The CMOS process, which is the most common IC process, may yet incorporate nearly every component needed for an electronic circuit. These include passive components that are driven by thick-film and thin-film materials for resistors and barium-titanate materials for capacitors. Again, MEMS technology is a major factor in the development of CMOS-type capacitors, inductors, and filters or resonators.
All-CMOS oscillators are the latest rage in the total integration of discrete components. So far, several manufacturers have released very tiny all-silicon oscillator IC packages. One company, however, has already shown that a total all-silicon oscillator can be integrated on the same chip housing logic, memory, and microprocessors. What comes next is anyone's guess, though it's safe to speculate that this trend will continue, given the steady stream of advances in silicon IC processing. There's already talk of integrating components like antennas, sensors, switches, and actuators on the same silicon chip.
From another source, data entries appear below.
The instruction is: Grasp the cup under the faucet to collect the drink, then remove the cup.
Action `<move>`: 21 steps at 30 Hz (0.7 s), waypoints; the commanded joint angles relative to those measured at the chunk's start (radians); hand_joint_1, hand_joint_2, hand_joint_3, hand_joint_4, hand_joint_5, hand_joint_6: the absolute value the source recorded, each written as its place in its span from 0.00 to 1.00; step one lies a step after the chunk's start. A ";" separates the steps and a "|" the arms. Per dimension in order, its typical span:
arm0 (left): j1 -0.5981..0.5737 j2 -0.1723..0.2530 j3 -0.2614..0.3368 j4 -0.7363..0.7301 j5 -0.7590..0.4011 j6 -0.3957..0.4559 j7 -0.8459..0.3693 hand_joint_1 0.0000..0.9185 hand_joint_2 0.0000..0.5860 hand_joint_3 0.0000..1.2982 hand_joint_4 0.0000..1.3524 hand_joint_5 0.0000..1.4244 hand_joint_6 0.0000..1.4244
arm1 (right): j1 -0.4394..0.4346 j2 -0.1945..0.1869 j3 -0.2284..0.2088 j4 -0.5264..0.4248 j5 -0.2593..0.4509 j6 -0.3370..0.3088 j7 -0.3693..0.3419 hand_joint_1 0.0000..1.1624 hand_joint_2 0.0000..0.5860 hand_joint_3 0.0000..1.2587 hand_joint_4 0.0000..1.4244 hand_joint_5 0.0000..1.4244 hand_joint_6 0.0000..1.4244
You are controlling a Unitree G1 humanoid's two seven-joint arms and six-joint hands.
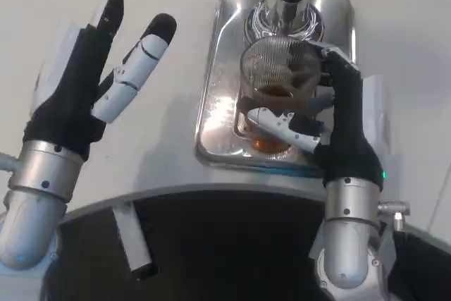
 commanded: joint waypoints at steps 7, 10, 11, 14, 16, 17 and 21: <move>0.040 0.025 0.016 -0.026 0.018 0.010 0.004 0.00 0.39 0.00 0.00 0.00 0.00 | 0.069 0.016 0.023 -0.101 0.002 0.003 0.034 1.00 0.73 0.65 0.58 0.61 0.83; 0.057 0.043 0.024 -0.031 0.020 0.015 -0.002 0.00 0.39 0.00 0.00 0.00 0.00 | 0.096 0.013 0.030 -0.135 0.003 0.011 0.052 1.00 0.72 0.65 0.58 0.61 0.83; 0.062 0.048 0.026 -0.032 0.020 0.017 -0.003 0.00 0.38 0.00 0.00 0.00 0.00 | 0.105 0.012 0.031 -0.144 0.004 0.014 0.057 1.00 0.72 0.65 0.58 0.61 0.83; 0.076 0.065 0.033 -0.033 0.022 0.022 -0.008 0.00 0.38 0.00 0.00 0.00 0.00 | 0.128 0.008 0.034 -0.172 0.005 0.024 0.072 1.00 0.72 0.65 0.58 0.61 0.83; 0.093 0.097 0.039 -0.037 0.038 0.028 -0.020 0.00 0.38 0.00 0.00 0.00 0.00 | 0.145 0.002 0.037 -0.202 0.006 0.030 0.087 1.00 0.72 0.65 0.58 0.61 0.83; 0.099 0.108 0.041 -0.039 0.045 0.029 -0.024 0.00 0.37 0.00 0.00 0.00 0.00 | 0.154 0.000 0.038 -0.218 0.007 0.033 0.095 1.00 0.72 0.65 0.58 0.61 0.83; 0.128 0.177 0.043 -0.049 0.101 0.034 -0.050 0.00 0.36 0.00 0.00 0.00 0.00 | 0.178 -0.009 0.036 -0.276 0.014 0.047 0.129 1.00 0.72 0.64 0.58 0.61 0.83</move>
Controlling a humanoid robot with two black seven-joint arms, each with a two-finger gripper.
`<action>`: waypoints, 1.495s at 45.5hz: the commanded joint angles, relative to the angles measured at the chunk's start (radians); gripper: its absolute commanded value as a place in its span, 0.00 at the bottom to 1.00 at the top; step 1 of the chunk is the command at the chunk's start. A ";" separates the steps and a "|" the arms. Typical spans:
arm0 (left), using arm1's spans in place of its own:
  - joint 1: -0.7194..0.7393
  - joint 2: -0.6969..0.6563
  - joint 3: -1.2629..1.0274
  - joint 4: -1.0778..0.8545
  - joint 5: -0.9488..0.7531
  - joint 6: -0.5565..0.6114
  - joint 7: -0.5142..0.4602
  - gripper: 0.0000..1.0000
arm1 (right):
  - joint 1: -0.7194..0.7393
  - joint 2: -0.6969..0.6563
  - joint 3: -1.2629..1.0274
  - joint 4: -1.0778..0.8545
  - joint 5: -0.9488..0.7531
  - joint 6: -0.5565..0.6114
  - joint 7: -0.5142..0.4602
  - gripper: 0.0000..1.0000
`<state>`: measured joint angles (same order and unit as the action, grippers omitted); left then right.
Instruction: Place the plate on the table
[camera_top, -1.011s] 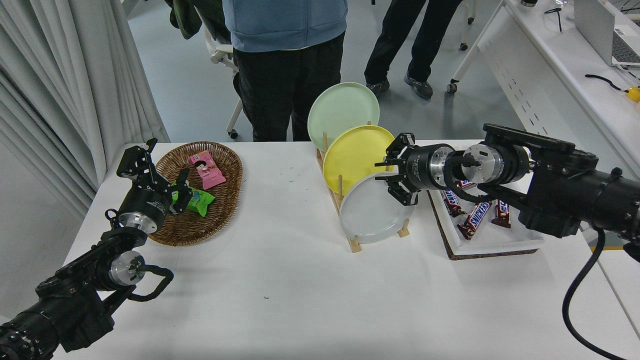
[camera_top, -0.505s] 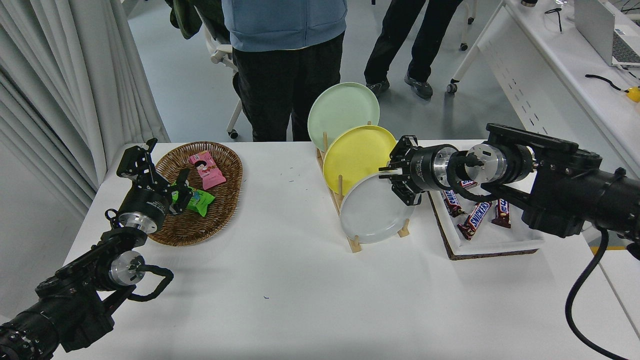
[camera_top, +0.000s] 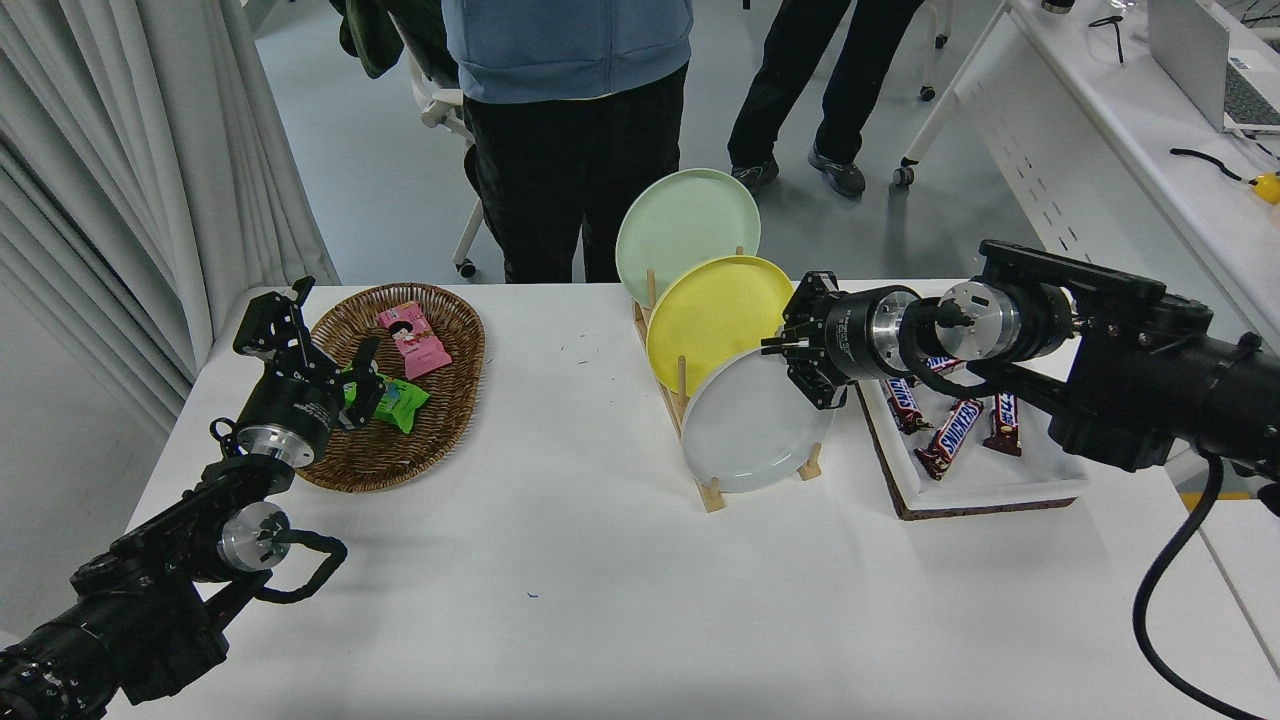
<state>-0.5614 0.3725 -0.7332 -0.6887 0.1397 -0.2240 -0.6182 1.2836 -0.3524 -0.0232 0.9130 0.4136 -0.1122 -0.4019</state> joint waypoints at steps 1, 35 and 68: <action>0.000 0.000 0.000 0.000 0.000 0.000 0.000 1.00 | 0.031 -0.019 0.012 0.003 -0.007 0.006 -0.029 0.00; 0.000 0.000 0.000 0.000 0.000 0.000 0.000 1.00 | 0.227 -0.092 0.236 0.012 0.010 0.013 -0.084 0.00; 0.000 0.000 0.000 0.000 0.000 0.000 0.000 1.00 | 0.316 0.033 0.238 0.017 0.249 -0.167 -0.083 0.00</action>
<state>-0.5616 0.3725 -0.7332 -0.6888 0.1396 -0.2239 -0.6182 1.5822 -0.3767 0.2038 0.9245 0.5835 -0.2144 -0.4860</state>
But these miniaturization advances can't be put to useful cost-effective tasks without the proper package that makes their functions available to the outside world. And, the packaging challenge becomes greater as devices shrink further. Packaging and testing (which itself gets more challenging) are two of the largest cost factors in bringing silicon ICs to market. They can constitute as much as 70% to 90% of an IC's total cost. That's because the shrinking IC makes it more difficult for standard packaging production lines to handle and test them effectively.
COST-EFFECTIVE PACKAGE MINIATURIZATION *
The squeeze is on to come up with cost-effective packaging that meets market performance and cost demands. There's only so much researchers can do to expand a chip in length and width before it becomes impractical for several reasons, not the least of which is cost. So, they're now looking at the third dimension of height. Going in the Z direction enables them to stack more parts onto a chip within the same footprint.
Although an all-silicon 3D device is ultimately the best answer, packaging experts have found a more cost-effective solution in the system-in-a-package (SiP) approach. This method is more compatible with current production equipment, with minor modifications. It also can bring products to market much faster and less expensively than the conventional total integration technique, namely the system on a chip (SoC).
Packaging technology faces one of its biggest challenges in heat management. While heatsinks have seen major improvements, there's a need for a better understanding of heat-flow patterns in these tiny packages. Package developers are increasingly turning more to electronic-design-automation (EDA) companies for programs that better simulate a package's thermal behavior.
Just as challenging is the mandated need for "greener" electronics. The European Union Parliament's Waste Electrical and Electronic Equipment (WEEE) and the Restriction on the use of certain Hazardous Substances (RoHS) acts will take effect August 13, 2005 and July 1, 2006, respectively. Key will be the drive to eliminate lead. The green trend is particularly strong in Europe and Japan, and the U.S. is jumping on the lead-free bandwagon.
On a larger scale, packaging technology simply needs better materials. This pressing issue must address future high-frequency, high-power-density, and increased mechanical strength demands of electronics technology.